Sacks also insists he has a great deal of respect for secular ethics.
“My experience of people like Bernard Williams just gives me enormous respect for secularist thought. When I was studying with Bernard Williams in 1970, he said to me ‘I don’t know how to do ethics.’ One year later out came Morality. He was one of the greats and it is clear that he was an extremely scrupulous ethicist but wouldn’t have anything to do with any religiously-based ethical system.”
My time nearly up, I wanted to finish by asking Sacks what he thought the enduring value of philosophy in his own life was, and what he thought its value should be in society at large.
“The continuing value of philosophy is, number one, as GK Chesterton called it, ‘thought thought through’. Just to be clear, consistent, coherent, to expose your arguments to refutation. … Philosophy is a constant keeper of the conscience at least of thinking straight.
“Secondly, obviously it is a public square, and therefore we will always find ourselves having to develop a shared language with people of views very different from our own. Somewhere Alistair Macintyre says, although I was never able to track it down, ‘of any institution ask not only what it does but of what conversations is it the arena.’ I think philosophy departments should be like that, albeit in some cases multi-disciplinary, but the philosopher keeps all the multi-disciplinary guys in order.

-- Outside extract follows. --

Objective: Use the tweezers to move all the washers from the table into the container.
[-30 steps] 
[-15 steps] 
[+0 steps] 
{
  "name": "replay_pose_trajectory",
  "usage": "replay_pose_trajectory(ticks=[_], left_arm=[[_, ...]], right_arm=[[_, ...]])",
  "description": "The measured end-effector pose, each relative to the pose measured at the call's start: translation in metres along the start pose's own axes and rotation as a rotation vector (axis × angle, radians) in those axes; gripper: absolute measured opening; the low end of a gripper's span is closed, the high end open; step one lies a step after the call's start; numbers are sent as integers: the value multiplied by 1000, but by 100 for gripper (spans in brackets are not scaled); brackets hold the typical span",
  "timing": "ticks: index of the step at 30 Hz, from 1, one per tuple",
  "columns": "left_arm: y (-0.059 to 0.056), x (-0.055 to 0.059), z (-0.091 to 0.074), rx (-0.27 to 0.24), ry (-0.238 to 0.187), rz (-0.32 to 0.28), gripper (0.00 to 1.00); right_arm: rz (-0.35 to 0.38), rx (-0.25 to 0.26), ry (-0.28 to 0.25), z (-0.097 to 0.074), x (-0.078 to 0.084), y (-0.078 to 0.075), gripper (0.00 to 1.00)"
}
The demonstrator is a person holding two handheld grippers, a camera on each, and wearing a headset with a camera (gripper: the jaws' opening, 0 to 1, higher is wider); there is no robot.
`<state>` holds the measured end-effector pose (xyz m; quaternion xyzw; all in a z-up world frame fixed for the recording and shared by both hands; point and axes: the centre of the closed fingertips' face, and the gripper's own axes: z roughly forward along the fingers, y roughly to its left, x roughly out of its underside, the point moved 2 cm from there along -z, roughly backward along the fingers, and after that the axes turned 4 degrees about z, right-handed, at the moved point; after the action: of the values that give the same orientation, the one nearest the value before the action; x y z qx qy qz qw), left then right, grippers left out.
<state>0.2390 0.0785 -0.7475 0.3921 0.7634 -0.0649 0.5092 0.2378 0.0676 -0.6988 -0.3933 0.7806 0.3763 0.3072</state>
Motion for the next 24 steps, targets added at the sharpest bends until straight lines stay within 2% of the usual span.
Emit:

“Thirdly, I think when philosophy regained its history it became ok for people to speak within a particular tradition and thus open up and renew that tradition for a wider audience than the sector of the like-minded, and that’s what I try to do in some of my books, as Reinhold Niebuhr did in America. And yes we have had conversations with people we don’t agree with at all. I’ve never met Peter Singer but I doubt we’d tick off the same list of desiderata, but because of philosophy we are part of the same discourse.”
The home we build together needs a language we speak together. As the chief rabbi who is also a leading public intellectual shows, philosophy may be able to provide that lingua franca.
The House We Build Together by Jonathan Sacks is published by Continuum.